Collected data
==========

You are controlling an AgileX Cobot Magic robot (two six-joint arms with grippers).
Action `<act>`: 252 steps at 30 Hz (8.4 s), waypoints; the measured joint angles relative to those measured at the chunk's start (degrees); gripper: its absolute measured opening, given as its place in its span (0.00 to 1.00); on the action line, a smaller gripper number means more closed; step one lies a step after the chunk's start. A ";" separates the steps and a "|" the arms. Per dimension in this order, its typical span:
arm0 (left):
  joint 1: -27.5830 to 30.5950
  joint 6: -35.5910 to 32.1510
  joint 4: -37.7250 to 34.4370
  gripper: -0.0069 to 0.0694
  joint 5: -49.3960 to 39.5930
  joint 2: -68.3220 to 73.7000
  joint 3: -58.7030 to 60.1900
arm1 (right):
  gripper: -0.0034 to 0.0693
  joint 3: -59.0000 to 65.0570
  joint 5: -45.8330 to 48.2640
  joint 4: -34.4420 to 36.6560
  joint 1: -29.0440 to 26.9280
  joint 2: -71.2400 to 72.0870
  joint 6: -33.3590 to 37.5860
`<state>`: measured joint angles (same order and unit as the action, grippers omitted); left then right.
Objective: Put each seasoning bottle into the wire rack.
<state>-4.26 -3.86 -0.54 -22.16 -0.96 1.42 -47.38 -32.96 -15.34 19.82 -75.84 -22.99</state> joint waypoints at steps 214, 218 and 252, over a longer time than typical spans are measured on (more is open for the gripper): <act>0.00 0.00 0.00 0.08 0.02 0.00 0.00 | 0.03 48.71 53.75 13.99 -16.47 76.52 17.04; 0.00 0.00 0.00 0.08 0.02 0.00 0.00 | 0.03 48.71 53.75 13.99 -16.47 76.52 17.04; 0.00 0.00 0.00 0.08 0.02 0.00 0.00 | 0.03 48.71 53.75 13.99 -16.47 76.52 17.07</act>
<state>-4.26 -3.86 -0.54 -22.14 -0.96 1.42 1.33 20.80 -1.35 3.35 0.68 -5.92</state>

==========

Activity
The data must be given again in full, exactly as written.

Answer section
You are controlling an AgileX Cobot Magic robot (two six-joint arms with grippers).
Action `<act>`: 252 steps at 30 Hz (8.4 s), waypoints; the measured joint angles relative to those measured at the chunk's start (degrees); gripper: its absolute measured opening, given as its place in its span (0.00 to 1.00); on the action line, a smaller gripper number means more closed; step one lies a step after the chunk's start. A ";" separates the steps and a "|" the arms. Per dimension in this order, its typical span:
arm0 (left):
  joint 1: -27.5830 to 30.5950
  joint 6: -35.5910 to 32.1510
  joint 4: -37.7250 to 34.4370
  gripper: -0.0069 to 0.0694
  joint 5: -49.3960 to 39.5930
  joint 2: -68.3220 to 73.7000
  joint 3: -58.7030 to 60.1900
arm1 (right):
  gripper: -0.0034 to 0.0693
  joint 3: -59.0000 to 65.0570
  joint 5: -45.8330 to 48.2640
  joint 4: -34.4420 to 36.6560
  joint 1: -29.0440 to 26.9280
  joint 2: -71.2400 to 72.0870
  joint 6: -33.3590 to 37.5860
`<state>`: measured joint angles (same order and unit as the action, grippers omitted); left then right.
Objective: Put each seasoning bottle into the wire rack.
<state>-4.26 -3.86 -0.54 -22.16 -0.96 1.42 -47.38 -32.96 -15.34 19.82 -75.84 -22.99</state> joint waypoints at steps 214, 218 and 252, over a longer time than typical spans are measured on (more is open for the gripper): <act>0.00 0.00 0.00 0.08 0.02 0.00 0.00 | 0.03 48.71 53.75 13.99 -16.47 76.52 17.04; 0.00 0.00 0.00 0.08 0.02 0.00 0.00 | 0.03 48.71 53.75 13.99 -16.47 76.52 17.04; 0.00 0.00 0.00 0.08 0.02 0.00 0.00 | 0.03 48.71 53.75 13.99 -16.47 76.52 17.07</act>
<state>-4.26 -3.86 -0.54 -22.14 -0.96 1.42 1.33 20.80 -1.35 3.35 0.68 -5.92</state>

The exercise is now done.